At the table beside me children play mosquito
tones they say are there, but I am unable to hear.
Raisin
I dragged my twelve-year-old cousin
to see the Broadway production of A Raisin
in the Sun because the hip-hop mogul
and rapping bachelor, Diddy, played
the starring role. An aspiring rapper gave
my cousin his last name and the occasional child
support so I thought the boy would geek to see a pop
hero in the flesh as Walter Lee. My wife was newly
pregnant, and I was rehearsing, like Diddy
swapping fictions, surrendering his manicured
thug persona for a more domestic performance.
My cousin mostly yawned throughout the play.
Except the moment Walter Lee's tween son stiffened
on stage, as if rapt by the sound of a roulette ball.
Scene: No one breathes as Walter Lee vacillates,
uncertain of obsequity or indignation after Lindner offers
to buy the family out of the house they've purchased
in the all-white suburb, Walter might kneel to accept,
but he senses the tension in his son's gaze. I was thinking,
for real though, what would Diddy do? "Get rich
or die trying," 50 Cent would tell us. But my father would
sing like Ricky Scaggs, "Don't get above your raisin',"
when as a kid I vowed to be a bigger man than him.

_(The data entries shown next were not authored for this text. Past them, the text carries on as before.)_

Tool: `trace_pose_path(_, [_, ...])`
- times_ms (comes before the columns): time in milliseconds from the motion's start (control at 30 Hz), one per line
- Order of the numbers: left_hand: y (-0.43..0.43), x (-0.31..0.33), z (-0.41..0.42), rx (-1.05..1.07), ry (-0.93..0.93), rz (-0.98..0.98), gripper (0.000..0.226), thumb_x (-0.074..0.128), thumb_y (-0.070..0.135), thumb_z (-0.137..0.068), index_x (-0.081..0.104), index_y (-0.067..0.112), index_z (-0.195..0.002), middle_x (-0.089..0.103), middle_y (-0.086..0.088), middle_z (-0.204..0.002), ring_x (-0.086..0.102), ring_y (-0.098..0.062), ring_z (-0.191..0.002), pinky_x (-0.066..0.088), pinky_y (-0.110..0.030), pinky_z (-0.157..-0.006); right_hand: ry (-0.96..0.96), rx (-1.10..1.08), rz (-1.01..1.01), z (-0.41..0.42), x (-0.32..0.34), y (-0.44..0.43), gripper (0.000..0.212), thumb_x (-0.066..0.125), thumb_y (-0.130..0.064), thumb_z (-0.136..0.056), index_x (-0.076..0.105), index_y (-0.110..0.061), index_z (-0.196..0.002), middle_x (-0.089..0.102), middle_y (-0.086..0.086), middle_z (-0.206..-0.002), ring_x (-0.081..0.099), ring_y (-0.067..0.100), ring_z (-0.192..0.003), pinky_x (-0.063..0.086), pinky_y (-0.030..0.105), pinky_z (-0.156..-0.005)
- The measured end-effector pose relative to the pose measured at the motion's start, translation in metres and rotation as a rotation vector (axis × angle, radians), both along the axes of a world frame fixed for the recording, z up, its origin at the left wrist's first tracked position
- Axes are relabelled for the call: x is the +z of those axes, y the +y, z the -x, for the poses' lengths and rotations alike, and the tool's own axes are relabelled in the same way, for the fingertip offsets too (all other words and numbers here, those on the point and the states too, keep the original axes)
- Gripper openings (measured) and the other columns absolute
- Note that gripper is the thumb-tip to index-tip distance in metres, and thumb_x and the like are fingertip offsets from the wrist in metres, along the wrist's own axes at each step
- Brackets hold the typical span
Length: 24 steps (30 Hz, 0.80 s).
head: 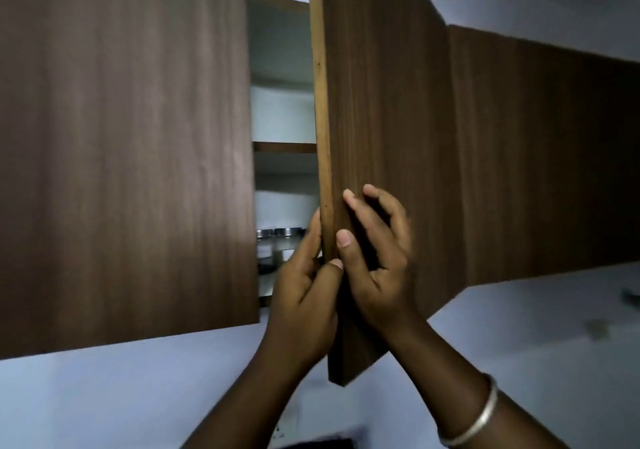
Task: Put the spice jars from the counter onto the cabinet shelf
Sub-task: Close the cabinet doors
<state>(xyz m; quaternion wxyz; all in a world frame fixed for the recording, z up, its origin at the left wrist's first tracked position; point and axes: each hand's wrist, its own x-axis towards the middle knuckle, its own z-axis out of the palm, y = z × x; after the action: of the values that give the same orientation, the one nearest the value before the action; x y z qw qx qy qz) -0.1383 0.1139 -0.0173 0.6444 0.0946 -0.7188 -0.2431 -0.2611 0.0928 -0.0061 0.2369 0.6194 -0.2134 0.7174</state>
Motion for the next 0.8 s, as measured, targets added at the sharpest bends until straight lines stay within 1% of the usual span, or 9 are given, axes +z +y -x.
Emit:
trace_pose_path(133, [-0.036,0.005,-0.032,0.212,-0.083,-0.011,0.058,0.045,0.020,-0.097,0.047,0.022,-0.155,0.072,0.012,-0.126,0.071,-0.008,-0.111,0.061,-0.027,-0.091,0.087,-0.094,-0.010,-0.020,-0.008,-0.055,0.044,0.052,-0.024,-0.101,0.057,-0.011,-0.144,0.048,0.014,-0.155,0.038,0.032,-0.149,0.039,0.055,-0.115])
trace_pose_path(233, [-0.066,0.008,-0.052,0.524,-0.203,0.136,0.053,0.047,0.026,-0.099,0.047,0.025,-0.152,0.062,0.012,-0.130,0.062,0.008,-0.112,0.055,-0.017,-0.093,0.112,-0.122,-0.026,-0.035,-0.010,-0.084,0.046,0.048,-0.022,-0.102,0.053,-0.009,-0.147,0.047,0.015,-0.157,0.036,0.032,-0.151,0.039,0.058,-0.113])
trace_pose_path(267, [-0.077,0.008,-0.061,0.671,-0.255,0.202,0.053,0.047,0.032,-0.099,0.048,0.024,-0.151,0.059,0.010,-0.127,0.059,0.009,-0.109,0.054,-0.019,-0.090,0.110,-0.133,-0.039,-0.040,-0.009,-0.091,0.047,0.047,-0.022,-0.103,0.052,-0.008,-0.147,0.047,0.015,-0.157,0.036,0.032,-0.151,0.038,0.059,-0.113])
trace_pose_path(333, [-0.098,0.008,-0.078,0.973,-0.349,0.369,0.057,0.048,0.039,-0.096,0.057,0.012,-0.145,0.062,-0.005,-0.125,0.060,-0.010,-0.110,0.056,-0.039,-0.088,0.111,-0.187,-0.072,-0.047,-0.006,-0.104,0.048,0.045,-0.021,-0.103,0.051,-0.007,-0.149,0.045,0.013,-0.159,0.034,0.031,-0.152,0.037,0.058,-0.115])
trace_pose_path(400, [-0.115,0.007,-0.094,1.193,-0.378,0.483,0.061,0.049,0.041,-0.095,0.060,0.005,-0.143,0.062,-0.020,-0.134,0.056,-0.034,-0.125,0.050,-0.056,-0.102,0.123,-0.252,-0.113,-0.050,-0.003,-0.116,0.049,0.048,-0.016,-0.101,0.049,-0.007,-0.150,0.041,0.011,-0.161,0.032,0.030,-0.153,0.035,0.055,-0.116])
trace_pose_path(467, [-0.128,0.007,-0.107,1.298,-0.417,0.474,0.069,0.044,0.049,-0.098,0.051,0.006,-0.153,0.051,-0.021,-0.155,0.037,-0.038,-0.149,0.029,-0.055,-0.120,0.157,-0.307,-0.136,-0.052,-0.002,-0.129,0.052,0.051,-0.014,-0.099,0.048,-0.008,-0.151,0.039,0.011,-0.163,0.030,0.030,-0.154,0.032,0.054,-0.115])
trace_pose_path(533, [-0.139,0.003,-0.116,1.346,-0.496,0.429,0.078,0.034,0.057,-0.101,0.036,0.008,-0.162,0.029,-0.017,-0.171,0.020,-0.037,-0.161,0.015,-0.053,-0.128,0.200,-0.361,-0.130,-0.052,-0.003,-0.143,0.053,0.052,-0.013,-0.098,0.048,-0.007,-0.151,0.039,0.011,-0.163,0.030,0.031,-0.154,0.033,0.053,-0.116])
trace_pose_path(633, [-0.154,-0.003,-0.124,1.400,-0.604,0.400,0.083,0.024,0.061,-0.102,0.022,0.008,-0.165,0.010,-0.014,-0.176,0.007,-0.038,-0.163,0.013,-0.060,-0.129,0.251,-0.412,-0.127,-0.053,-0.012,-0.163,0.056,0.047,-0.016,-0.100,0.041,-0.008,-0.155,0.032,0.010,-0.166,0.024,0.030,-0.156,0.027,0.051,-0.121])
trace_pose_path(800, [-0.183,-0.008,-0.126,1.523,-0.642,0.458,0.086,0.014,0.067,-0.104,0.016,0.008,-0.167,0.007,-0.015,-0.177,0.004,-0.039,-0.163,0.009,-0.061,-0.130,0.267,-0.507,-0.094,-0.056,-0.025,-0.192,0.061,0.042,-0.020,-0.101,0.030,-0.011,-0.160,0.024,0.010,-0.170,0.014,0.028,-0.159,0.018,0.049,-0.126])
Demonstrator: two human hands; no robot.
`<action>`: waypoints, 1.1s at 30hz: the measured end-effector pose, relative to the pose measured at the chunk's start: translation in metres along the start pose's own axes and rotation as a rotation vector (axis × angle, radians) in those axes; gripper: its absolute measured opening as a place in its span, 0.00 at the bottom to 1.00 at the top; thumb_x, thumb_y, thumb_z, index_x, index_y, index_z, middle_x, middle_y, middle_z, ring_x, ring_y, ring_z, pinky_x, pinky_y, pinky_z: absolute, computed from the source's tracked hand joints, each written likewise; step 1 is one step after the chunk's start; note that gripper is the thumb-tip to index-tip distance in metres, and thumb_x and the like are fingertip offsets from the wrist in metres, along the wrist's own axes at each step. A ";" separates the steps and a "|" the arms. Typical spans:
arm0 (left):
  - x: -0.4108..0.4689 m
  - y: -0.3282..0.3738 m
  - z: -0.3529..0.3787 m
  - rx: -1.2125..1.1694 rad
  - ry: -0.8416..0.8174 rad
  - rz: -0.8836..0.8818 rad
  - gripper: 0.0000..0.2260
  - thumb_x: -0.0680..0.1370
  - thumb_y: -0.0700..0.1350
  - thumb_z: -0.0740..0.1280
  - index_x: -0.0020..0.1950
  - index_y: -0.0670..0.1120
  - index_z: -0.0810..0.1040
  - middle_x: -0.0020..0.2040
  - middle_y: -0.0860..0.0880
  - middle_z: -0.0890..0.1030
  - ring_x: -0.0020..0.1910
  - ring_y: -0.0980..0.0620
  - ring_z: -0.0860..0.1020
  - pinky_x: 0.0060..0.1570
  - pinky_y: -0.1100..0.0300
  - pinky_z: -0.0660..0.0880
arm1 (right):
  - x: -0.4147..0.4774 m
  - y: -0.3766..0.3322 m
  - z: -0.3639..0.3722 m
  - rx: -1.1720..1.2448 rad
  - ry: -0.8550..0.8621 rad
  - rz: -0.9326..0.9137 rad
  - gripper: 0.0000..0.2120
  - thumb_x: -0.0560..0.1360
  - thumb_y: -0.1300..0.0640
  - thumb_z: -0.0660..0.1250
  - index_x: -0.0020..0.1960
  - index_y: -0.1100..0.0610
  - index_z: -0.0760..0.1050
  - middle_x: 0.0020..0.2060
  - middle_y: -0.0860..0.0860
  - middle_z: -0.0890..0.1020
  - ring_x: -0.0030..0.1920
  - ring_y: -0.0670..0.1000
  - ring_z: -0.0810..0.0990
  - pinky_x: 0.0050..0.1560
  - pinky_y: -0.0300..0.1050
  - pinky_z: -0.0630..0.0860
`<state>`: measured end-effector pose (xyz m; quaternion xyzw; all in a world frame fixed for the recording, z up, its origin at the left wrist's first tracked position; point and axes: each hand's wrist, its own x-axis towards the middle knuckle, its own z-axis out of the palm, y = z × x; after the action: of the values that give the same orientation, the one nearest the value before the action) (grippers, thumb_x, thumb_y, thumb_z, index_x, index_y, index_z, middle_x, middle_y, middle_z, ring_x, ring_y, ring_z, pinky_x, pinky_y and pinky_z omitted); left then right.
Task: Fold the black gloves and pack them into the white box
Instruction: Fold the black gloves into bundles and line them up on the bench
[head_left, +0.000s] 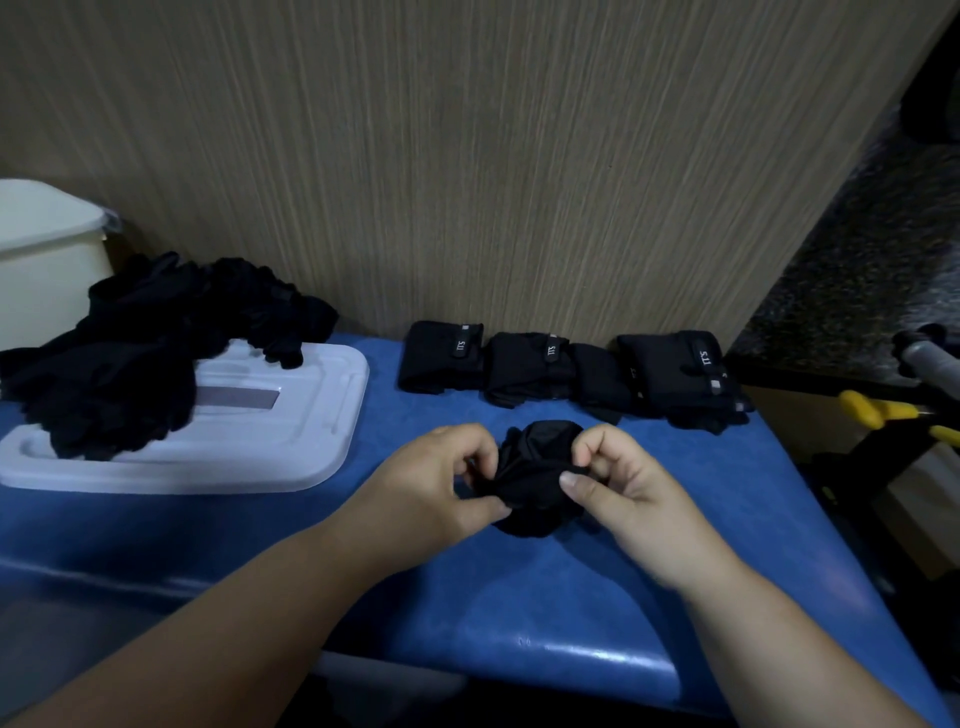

That oppressive fruit dropped heavy as a medicine
ball in my lap meant to check my ego, and I imagined
generations wimpling in succession like the conga
marching raisins that sang Marvin's hit song. Silly,
I know. Outside the theater, my cousin told me
when Diddy was two, they found his hustler dad
draping a steering wheel in Central Park,
a bullet in his head. I shared what I knew of dreams
deferred and Marvin Gaye. (When asked if he loved
his son, Marvin Sr. answered, "Let's just say I didn't
dislike him.") Beneath the bling of many billion
diodes I walked beside the boy through Times Square
as if anticipating a magic curtain that would rise,
but only one of us would get to take a bow.
ZoSo
Those hammer-ons on Over the Hills made my fingers bleed.
That is, my devotion to their shapes made my fingers bleed.
Child of Crowley, Bukka White, paddling hips across the stage,
Time's architect, sketch blueprints lesser innovators read.
Sight the neck like a rifle barrel. Diagnose the truss rod sound.
Let's caress the fretwork, inlays pearl and filigreed.
Contracts offer details juke growlers shrug off like sheet music.
"How much," they only want to know, "am I guaranteed?
On the frontiers of sound we are nocturnal, we move in shivers,
we watch bobcats, as night-blooming cereus lingers, feed.
My mind is a fuzz box today. Hellhound's got my scent, cornered me
in Room 12-B with the hangman's disposition whiskey drinkers need.
The left hand's a gyromantic dancer, sinister. The cat's cradle
of tablature captures the dragonfly's hover, its speed.
At fourteen I walked the rivulets. A pilgrimage. Late harvest.
I cut my teeth on a washtub bass line shimmering like a centipede.
Spirits filled burn piles on the beach. Smoke and salt infused
the fuselage that hummed the lunar music six strings received.
Shoulda quit you on the shoulder, G, singing backward alphabets
of sky. Fingerprinted, you thought they made your fingers bleed.